■ **Exercise prompt**: All of the listing should be returned as written, apart from any picture in it.

■ **Data below**:
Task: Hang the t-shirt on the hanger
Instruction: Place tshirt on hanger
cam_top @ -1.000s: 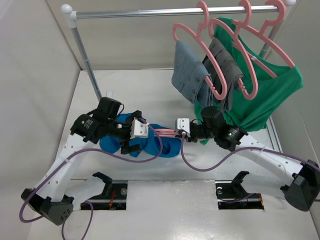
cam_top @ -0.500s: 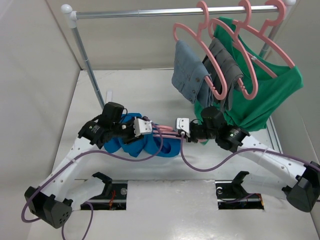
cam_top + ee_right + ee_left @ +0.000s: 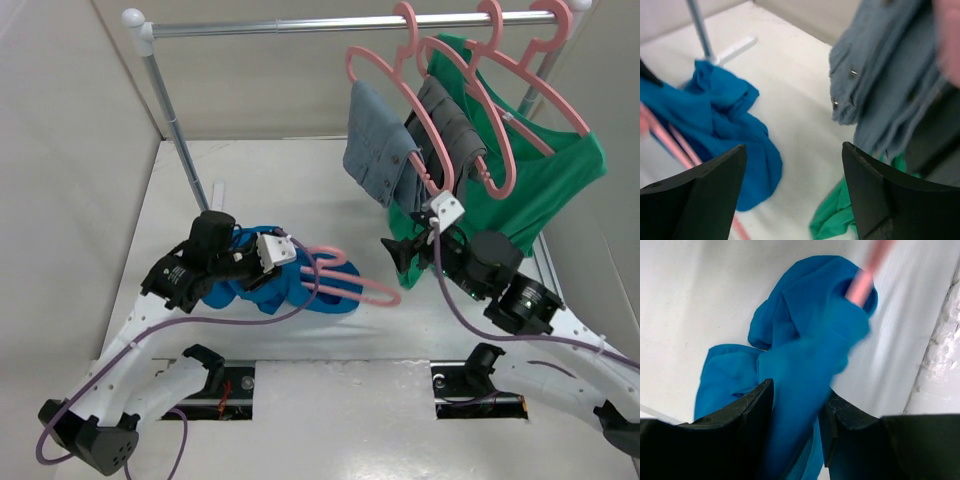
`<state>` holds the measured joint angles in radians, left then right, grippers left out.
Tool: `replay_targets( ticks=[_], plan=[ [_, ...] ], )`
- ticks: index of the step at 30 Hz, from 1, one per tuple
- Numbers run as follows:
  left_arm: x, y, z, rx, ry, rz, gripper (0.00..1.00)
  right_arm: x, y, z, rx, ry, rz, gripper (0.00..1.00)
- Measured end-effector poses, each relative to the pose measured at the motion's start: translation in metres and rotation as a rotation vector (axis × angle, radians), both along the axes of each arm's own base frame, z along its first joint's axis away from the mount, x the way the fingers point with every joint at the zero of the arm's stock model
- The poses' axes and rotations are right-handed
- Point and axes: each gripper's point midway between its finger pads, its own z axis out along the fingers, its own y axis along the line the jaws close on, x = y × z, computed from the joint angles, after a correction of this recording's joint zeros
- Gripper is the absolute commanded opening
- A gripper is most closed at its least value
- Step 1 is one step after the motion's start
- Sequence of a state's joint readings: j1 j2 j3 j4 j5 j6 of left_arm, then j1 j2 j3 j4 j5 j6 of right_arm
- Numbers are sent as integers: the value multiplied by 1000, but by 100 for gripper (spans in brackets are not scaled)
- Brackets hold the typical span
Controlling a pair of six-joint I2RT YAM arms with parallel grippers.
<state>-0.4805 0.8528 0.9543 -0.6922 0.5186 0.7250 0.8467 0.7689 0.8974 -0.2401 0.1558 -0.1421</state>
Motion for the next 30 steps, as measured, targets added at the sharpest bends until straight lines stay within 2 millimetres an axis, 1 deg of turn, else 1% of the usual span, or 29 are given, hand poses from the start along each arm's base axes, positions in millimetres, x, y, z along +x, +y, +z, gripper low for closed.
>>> replay_targets(
  ticks=[2,3,4,6,9,11,13,15,17,19,21,22,24,26,27,28,30],
  plan=[
    [-1,0,-4,-10,22,17,0,-4,-7,5,78,39,-58,77],
    [-3,1,-7,-9,35,27,0,-6,-7,2,109,76,-79,76],
    [-3,2,-9,-10,44,40,0,-8,-4,-5,130,119,-95,76],
    [-3,4,-9,-13,47,64,0,-15,5,-28,167,217,-117,74],
    [-2,5,-7,-22,47,83,0,-32,20,-73,172,330,-116,74],
    [-2,6,-7,-22,48,91,0,-45,27,-100,147,387,-103,74],
    [0,7,-7,-18,47,105,0,-50,30,-116,139,432,-114,74],
    [3,10,-5,-16,34,133,0,-50,33,-123,150,466,-138,74],
    [7,13,-1,-25,15,171,0,-52,34,-125,175,491,-158,73],
    [11,16,5,-38,-11,206,0,-60,33,-120,220,508,-162,73],
    [14,18,10,-48,-26,230,0,-67,30,-110,291,518,-172,73],
    [15,18,12,-52,-31,237,0,-68,28,-105,327,522,-185,73],
    [14,19,13,-56,-33,246,0,-65,23,-102,385,535,-231,73],
    [14,20,14,-62,-31,258,0,-60,24,-107,401,551,-281,73],
    [14,21,14,-64,-30,265,0,-58,27,-114,392,562,-301,73],
    [14,21,14,-66,-29,271,0,-57,32,-122,376,576,-316,73],
    [15,21,14,-74,-20,287,0,-54,43,-143,319,604,-351,70]
  ],
)
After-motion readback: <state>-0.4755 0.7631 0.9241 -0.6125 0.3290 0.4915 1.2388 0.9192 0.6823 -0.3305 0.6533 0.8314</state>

■ **Output of the task**:
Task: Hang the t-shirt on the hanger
Instruction: Place tshirt on hanger
cam_top @ -1.000s: 
cam_top @ -0.500s: 
cam_top + ee_right + ee_left @ +0.000s: 
`<state>` holds the measured joint angles in radians, left then right, grippers left out.
Tool: `replay_targets( ticks=[_], plan=[ [_, ...] ], )`
- ticks: index of the step at 30 Hz, from 1, one per tuple
- Numbers run as follows:
  left_arm: x, y, z, rx, ry, rz, gripper (0.00..1.00)
  right_arm: x, y, z, rx, ry, rz, gripper (0.00..1.00)
- Measured end-effector poses, each relative to the pose measured at the motion's start: translation in metres and rotation as a rotation vector (axis × angle, radians), both along the axes of each arm's own base frame, z along its first joint's axis away from the mount, x the way the fingers point with every joint at the zero of the arm's stock model
- The poses' axes and rotations are right-handed
- Point and axes: each gripper's point midway between its finger pads, its own z axis out along the fingers, its own y axis along the line the jaws close on, x = y × z, computed from the joint angles, after a correction of this recording's joint zeros
- Gripper is the absolute commanded opening
- A gripper is most closed at its least value
- Step 1 is one step after the motion's start
- Sequence of a state's joint readings: j1 j2 j3 j4 j5 j6 of left_arm, then j1 j2 j3 j4 j5 j6 of right_arm
- Numbers are sent as integers: the value multiplied by 1000, but by 100 for gripper (spans in brackets are not scaled)
- Brackets hold the typical span
Controlling a pair of six-joint I2RT YAM arms with parallel grippers.
<state>-0.4805 0.8528 0.9543 -0.6922 0.5186 0.7250 0.8467 0.7689 0.8974 -0.2401 0.1558 -0.1421</state>
Motion for the next 30 steps, as measured, targets added at the sharpest bends until straight lines stay within 2 millimetres an axis, 1 deg of turn, else 1% of the usual span, or 29 are given, hand poses from the start along each arm's base axes, positions in millimetres, x, y, z along +x, +y, +z, gripper low for closed.
>>> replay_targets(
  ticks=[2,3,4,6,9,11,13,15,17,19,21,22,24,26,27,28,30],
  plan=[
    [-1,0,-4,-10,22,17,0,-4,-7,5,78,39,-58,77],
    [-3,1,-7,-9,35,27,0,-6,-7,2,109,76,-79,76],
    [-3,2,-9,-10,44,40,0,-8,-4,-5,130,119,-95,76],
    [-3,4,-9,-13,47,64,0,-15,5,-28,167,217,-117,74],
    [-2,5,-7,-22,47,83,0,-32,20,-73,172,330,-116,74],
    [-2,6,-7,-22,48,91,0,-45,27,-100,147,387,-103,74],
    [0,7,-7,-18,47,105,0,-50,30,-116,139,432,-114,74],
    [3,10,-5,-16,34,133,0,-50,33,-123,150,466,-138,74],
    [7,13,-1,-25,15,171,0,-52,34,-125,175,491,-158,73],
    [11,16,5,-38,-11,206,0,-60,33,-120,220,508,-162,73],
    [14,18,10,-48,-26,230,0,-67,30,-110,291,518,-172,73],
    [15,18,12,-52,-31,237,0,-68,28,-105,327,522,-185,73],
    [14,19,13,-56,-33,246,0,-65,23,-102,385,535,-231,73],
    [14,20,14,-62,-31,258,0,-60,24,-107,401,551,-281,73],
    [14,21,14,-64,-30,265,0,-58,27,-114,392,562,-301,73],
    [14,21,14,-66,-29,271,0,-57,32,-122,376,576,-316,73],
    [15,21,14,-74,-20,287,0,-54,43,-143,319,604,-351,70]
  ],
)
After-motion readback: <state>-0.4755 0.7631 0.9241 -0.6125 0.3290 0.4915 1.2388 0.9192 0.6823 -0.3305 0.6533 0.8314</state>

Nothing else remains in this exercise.